PROVIDED, HOWEVER, Respondent may, in lieu of divesting its rights as the ARA Database Collector to an Acquirer pursuant to this Paragraph II.A. and in satisfaction of its obligations to divest its rights as the ARA Database Collector under this Paragraph II.A., terminate in accordance with all of the provisions specified in the ARA Database Agreement its role as the ARA Database Collector.

PROVIDED, HOWEVER, Respondent shall grant to any entity that becomes the ARA Database Collector, if such entity is not the Acquirer, a royalty-free license to the Hollander Interchange to use solely for purposes of collecting and transmitting data and managing and operating a database for the ARA pursuant to a data collection agreement with the ARA.

PROVIDED, HOWEVER, Respondent may retain a non-exclusive, paid-up license to the AutoInfo Interchange as of the date of the divestiture, excluding supplier and service contracts, research and development, and other tangible and intangible assets used in the development and maintenance of the AutoInfo Interchange.

B. Pending divestiture of the AutoInfo Assets, Respondent shall take such actions as are necessary to maintain the viability, competitiveness and marketability of the AutoInfo Assets and the Trustee Assets and to prevent the destruction, removal, wasting, deterioration, or impairment of any of the AutoInfo Assets and the Trustee Assets except for ordinary wear and tear.

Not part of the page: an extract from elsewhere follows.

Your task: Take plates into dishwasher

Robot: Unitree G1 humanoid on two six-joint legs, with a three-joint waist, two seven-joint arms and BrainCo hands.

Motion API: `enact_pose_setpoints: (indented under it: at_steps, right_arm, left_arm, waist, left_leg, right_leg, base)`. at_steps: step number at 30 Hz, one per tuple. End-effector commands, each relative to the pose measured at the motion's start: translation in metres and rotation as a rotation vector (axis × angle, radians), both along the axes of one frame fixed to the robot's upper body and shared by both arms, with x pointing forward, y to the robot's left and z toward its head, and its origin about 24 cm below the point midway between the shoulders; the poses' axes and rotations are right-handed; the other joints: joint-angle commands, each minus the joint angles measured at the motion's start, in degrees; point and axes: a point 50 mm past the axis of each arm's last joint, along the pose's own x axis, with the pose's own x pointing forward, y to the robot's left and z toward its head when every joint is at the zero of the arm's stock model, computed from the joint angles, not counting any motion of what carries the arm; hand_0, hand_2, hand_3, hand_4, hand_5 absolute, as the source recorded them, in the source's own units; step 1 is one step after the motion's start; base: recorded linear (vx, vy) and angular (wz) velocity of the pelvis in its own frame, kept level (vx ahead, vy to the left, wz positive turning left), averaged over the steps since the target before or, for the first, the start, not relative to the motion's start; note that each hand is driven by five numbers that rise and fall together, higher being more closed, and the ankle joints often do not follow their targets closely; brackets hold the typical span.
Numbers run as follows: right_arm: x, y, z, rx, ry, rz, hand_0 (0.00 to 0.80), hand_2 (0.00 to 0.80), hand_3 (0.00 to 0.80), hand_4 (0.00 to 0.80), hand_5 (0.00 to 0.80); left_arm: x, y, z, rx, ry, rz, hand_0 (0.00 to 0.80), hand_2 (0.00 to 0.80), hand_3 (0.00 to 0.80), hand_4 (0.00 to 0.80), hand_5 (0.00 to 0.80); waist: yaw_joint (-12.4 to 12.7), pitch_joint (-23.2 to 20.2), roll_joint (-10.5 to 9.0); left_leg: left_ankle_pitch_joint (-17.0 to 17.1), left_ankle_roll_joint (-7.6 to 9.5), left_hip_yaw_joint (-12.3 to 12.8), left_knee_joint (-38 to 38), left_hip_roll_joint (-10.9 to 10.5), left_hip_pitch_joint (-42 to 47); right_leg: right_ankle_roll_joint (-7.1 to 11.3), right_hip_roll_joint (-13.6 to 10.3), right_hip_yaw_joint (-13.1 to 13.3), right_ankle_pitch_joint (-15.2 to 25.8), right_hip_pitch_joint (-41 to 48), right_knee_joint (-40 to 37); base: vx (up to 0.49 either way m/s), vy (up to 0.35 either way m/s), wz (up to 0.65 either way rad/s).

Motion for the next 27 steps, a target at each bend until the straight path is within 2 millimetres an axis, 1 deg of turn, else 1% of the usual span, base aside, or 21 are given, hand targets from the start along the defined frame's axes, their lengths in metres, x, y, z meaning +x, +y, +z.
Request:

C. Respondent shall comply with the terms of the Asset Maintenance Agreement, which is attached hereto and incorporated herein.

III

IT IS FURTHER ORDERED that:

A. If Respondent has not divested the AutoInfo Assets pursuant to and within the time required by Paragraph II.A., the Commission may appoint a trustee to divest the Trustee Assets. The trustee shall have all rights and powers necessary to permit the trustee to effect the divestiture of the Trustee Assets in order to assure the viability, competitiveness, and marketability of the Trustee Assets and to accomplish the remedial purposes of this Order. In the event that the Commission or the Attorney General brings an action pursuant to  5(l) of the Federal Trade Commission Act, 15 U.S.C.  45(l), or any other statute enforced by the Commission, Respondent shall consent to the appointment of a trustee in such action. Neither the appointment of a trustee nor a decision not to appoint a trustee under this Paragraph shall preclude the Commission or the Attorney General from seeking civil penalties or any other relief available to it, including a court-appointed trustee, pursuant to  5(l) of the Federal Trade Commission Act, or any other statute enforced by the Commission, for any failure by the Respondent to comply with this Order.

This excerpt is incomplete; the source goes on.